Director: Eskil Vogt
Talent: Ellen Dorrit Petersen, Rakel Lenora Fløttum
Release date: May 20
Rakel Lenora Fløttum – daughter of Ellen Dorrit Petersen both onscreen and in real life – plays a troubled child yearning for a share of the attention lauded on her severely autistic older sister Anna. After the family move to a new home, disgruntled Ida befriends two of the local children, Ben and Aisha. These new friends have the uncanny ability to form a psychic bond, with Anna as a conduit. But amongst them is a force of malevolence, and the sides of good and evil are drawn quickly between the three psychically linked children. But where does Ida stand in all this? Does she too possess abilities?
Norwegian director Vogt, who has a long-standing writing partnership with director Joachim Trier, has followed his eerie 2014 debut Blind with this taut, deeply unsettling film that juggles elements of both X-Men and Let The Right One In. It’s a brilliantly evocative film with the constant threat of harm lurking in the shadows of the oppressive apartment complex and the hidden realm of the local forest, the adult world kept at bay as the children’s predicament plays out like an urban Lord of the Flies.

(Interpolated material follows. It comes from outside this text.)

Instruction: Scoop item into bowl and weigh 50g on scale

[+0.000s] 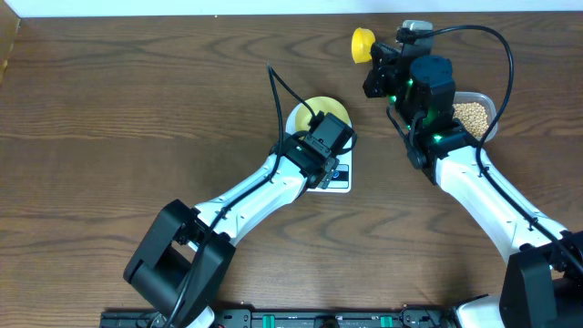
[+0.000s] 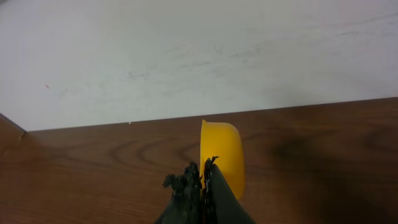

The Innocents is an easy film to get swept up in, due in large part to its mightily impressive young cast. And though it feels like we’ve touched on this topic before with the likes of Firestarter, Akira, The Shining, Stranger Things, Midnight Special, etc, Vogt tends to swerve when things get too familiar. A very impressive film for a multitude of reasons, and like it or not, expect a far more sanitised American remake in the near future.